* ACTIVITY *
State how many lines in the listing include the word "target", and give no other text.

* RECORDS SHOWN *
****
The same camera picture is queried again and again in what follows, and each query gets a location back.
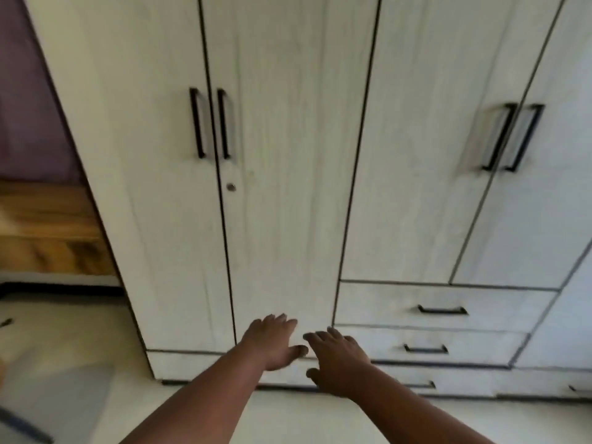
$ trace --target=white floor
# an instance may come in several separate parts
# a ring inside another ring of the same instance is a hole
[[[36,358],[27,369],[29,375],[100,362],[115,366],[92,444],[119,442],[177,389],[150,379],[126,306],[19,299],[0,302],[0,321],[7,317],[14,318],[15,324],[0,329],[0,357],[11,362],[34,349]],[[592,442],[592,407],[588,405],[435,403],[499,444]],[[297,442],[372,444],[385,440],[349,401],[318,394],[255,392],[233,443]]]

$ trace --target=wardrobe
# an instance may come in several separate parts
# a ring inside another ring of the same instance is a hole
[[[155,378],[287,313],[421,394],[592,393],[592,0],[26,2]]]

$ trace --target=floor
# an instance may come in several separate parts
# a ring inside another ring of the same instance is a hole
[[[87,397],[86,407],[78,406],[74,411],[83,415],[95,408],[96,418],[59,423],[54,417],[48,422],[53,428],[48,431],[56,437],[56,444],[75,442],[74,435],[79,444],[119,442],[177,389],[151,380],[130,314],[121,302],[8,298],[0,302],[0,321],[8,317],[15,322],[0,328],[0,357],[13,364],[9,366],[3,391],[18,395],[26,388],[27,380],[64,374],[75,368],[112,369],[100,372],[106,377],[102,379],[106,380],[105,393],[93,394],[96,401],[89,401],[90,394],[84,390],[78,390],[74,396],[82,405],[83,397]],[[70,385],[73,383],[71,373],[66,379]],[[92,385],[96,391],[100,383]],[[55,416],[55,411],[64,409],[66,403],[54,402],[51,413]],[[450,400],[438,400],[435,404],[499,444],[592,442],[590,405]],[[76,427],[87,427],[88,431]],[[372,444],[385,440],[349,401],[319,394],[255,392],[232,442]]]

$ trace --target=person's right hand
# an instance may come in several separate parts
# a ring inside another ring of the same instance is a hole
[[[351,336],[343,336],[335,328],[305,333],[312,350],[319,359],[319,369],[306,371],[306,377],[325,393],[338,397],[351,397],[353,388],[360,383],[361,370],[371,365],[370,358]]]
****
* RESULT OF THE EXERCISE *
4